* [PROBLEM]: Return, exactly and in full, the lines of the records below starting at the one with "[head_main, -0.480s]" and ending at the one with "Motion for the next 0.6", and no other lines.
* * *
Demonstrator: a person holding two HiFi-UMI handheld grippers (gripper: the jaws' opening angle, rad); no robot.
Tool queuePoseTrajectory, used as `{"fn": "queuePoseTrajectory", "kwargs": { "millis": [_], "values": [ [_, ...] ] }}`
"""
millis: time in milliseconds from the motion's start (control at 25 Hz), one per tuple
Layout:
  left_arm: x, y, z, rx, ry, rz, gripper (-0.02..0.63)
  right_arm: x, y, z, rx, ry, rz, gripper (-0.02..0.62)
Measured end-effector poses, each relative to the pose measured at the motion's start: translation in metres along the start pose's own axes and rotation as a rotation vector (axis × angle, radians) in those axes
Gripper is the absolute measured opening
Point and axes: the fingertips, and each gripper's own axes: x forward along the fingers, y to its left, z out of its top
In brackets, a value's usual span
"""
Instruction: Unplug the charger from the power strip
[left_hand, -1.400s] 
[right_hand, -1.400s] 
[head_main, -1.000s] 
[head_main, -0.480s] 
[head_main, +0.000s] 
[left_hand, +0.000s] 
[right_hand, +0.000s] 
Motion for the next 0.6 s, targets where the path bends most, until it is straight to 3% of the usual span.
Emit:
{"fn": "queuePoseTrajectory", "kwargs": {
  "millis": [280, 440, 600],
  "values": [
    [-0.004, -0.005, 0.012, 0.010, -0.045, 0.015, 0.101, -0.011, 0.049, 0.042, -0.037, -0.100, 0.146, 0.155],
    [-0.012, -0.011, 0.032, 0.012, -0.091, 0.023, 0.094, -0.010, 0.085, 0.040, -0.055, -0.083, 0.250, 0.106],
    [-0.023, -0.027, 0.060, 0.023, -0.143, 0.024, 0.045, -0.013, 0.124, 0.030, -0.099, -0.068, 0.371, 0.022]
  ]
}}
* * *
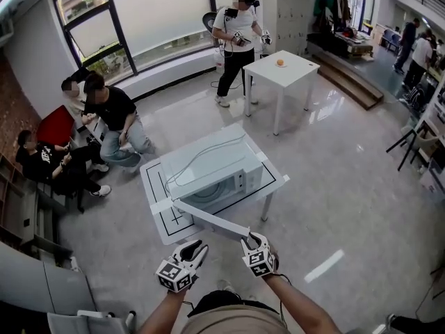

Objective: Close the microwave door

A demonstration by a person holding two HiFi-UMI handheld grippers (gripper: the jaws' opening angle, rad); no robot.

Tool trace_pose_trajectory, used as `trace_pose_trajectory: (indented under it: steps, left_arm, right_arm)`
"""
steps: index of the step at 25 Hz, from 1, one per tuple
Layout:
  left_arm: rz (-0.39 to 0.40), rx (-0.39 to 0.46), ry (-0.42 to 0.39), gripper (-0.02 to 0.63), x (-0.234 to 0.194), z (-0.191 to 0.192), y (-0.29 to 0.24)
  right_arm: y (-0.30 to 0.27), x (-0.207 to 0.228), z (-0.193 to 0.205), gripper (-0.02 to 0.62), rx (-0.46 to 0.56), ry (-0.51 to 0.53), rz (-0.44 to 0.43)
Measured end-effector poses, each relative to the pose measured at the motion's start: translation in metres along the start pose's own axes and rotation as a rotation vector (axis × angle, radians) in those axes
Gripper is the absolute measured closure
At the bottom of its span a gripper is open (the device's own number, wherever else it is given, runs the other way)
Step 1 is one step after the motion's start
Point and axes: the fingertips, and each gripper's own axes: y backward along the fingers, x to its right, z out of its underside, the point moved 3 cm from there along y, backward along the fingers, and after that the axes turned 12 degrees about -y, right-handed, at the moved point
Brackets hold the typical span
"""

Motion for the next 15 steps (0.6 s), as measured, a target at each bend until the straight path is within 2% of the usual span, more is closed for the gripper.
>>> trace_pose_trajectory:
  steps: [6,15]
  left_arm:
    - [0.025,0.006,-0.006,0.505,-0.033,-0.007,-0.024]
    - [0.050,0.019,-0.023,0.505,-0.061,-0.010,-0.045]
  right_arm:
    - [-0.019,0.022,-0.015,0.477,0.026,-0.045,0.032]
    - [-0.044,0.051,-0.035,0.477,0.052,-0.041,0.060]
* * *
* [PROBLEM SOLUTION]:
[head_main, -0.480s] 
[head_main, +0.000s] 
[left_hand, +0.000s] 
[right_hand, +0.000s] 
Motion for the next 0.6 s, targets where the path bends most, until it is straight to 3% of the usual span.

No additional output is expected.